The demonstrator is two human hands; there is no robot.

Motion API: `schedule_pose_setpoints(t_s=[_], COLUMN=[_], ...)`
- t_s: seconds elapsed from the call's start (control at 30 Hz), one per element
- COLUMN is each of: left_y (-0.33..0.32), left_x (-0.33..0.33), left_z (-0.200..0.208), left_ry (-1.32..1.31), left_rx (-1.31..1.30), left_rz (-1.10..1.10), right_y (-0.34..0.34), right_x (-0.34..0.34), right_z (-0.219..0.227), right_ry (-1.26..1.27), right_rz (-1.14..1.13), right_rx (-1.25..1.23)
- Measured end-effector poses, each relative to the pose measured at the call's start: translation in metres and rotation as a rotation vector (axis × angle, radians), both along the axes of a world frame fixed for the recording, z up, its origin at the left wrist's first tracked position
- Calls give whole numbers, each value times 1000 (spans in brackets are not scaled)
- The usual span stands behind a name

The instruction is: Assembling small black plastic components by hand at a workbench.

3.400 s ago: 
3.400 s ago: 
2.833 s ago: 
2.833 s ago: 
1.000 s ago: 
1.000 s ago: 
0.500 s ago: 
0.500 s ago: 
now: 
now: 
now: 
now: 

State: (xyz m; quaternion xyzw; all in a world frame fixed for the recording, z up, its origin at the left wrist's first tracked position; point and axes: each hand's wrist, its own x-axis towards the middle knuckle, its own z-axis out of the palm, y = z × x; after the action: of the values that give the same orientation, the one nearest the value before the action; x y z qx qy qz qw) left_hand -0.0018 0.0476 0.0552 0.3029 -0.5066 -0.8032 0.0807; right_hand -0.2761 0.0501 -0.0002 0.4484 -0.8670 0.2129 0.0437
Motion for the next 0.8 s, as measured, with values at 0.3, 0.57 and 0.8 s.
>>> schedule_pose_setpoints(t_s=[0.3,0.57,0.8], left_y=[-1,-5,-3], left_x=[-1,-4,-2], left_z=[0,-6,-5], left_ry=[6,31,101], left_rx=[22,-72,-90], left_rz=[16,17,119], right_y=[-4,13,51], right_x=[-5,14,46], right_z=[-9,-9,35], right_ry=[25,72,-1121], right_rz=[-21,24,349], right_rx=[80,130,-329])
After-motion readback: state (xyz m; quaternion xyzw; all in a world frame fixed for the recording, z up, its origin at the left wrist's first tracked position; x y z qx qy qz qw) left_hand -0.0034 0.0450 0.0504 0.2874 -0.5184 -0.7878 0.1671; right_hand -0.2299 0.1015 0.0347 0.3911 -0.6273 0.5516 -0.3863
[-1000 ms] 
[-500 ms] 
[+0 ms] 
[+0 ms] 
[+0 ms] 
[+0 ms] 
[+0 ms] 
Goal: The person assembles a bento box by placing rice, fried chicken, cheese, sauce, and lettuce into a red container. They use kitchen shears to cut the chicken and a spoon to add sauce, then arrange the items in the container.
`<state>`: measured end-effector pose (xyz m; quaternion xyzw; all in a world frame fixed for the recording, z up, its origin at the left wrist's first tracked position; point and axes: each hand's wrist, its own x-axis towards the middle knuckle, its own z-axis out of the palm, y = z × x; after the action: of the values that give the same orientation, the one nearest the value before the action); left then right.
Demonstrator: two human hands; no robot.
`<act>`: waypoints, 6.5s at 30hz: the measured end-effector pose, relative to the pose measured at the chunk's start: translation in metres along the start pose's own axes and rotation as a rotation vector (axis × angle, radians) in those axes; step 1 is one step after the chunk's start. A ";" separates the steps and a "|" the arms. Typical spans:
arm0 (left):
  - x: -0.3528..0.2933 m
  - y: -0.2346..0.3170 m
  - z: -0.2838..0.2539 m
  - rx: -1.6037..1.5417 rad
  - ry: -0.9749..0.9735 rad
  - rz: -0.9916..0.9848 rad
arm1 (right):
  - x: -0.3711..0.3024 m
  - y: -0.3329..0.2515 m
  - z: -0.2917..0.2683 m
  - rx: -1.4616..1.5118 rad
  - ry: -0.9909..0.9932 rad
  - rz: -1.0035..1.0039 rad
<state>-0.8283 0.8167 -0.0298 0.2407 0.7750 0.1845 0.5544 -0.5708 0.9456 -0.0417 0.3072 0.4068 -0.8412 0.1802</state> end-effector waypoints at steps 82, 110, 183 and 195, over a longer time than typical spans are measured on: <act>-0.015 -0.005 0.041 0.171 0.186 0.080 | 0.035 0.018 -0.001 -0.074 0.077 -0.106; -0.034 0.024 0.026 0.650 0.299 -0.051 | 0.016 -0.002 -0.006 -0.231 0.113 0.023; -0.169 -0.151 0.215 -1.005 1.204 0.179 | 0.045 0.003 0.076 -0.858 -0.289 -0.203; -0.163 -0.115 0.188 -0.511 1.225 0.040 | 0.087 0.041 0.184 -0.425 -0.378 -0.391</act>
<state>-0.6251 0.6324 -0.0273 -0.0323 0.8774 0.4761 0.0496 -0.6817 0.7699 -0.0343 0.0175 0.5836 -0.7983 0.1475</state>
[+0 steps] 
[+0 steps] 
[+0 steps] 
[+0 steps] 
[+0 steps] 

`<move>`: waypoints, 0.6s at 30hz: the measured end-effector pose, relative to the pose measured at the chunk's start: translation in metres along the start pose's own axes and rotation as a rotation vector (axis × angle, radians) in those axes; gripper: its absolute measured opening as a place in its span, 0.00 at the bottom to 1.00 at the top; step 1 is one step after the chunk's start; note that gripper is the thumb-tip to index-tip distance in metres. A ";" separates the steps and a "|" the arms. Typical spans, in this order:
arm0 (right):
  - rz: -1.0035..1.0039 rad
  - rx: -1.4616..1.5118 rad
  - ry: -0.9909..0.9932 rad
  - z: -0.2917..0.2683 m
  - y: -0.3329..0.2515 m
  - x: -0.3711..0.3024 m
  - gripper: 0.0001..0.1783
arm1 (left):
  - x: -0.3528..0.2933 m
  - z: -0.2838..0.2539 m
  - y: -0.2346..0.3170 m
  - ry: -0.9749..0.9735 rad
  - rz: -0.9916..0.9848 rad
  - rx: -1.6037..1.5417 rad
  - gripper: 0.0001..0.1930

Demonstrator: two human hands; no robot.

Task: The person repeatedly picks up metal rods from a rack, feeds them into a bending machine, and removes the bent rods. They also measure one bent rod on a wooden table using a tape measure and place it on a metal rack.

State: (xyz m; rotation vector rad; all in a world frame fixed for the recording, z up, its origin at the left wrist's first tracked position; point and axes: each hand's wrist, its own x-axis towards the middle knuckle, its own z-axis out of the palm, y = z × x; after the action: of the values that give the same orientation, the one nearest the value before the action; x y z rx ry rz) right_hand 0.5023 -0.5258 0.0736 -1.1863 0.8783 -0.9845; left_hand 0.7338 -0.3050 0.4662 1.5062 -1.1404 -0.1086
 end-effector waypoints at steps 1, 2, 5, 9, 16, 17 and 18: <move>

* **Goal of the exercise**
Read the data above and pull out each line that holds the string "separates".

* **Response for this exercise**
`<act>`: waypoints, 6.5s at 30hz: the measured end-effector pose, relative to the pose measured at the chunk's start: translation in metres along the start pose's own axes and rotation as a rotation vector (axis × angle, radians) in those axes; step 1 is one step after the chunk's start. A ";" separates the steps and a "|" the arms. Typical spans:
`<move>`: waypoints, 0.6s at 30hz: the measured end-effector pose, relative to the pose measured at the chunk's start: translation in metres along the start pose's own axes and rotation as a rotation vector (axis × angle, radians) in those axes; gripper: its absolute measured opening as a place in its span, 0.00 at the bottom to 1.00 at the top; step 1 is one step after the chunk's start; note that gripper is the thumb-tip to index-tip distance in metres. A ";" separates the steps and a "|" the arms. Typical spans, in this order:

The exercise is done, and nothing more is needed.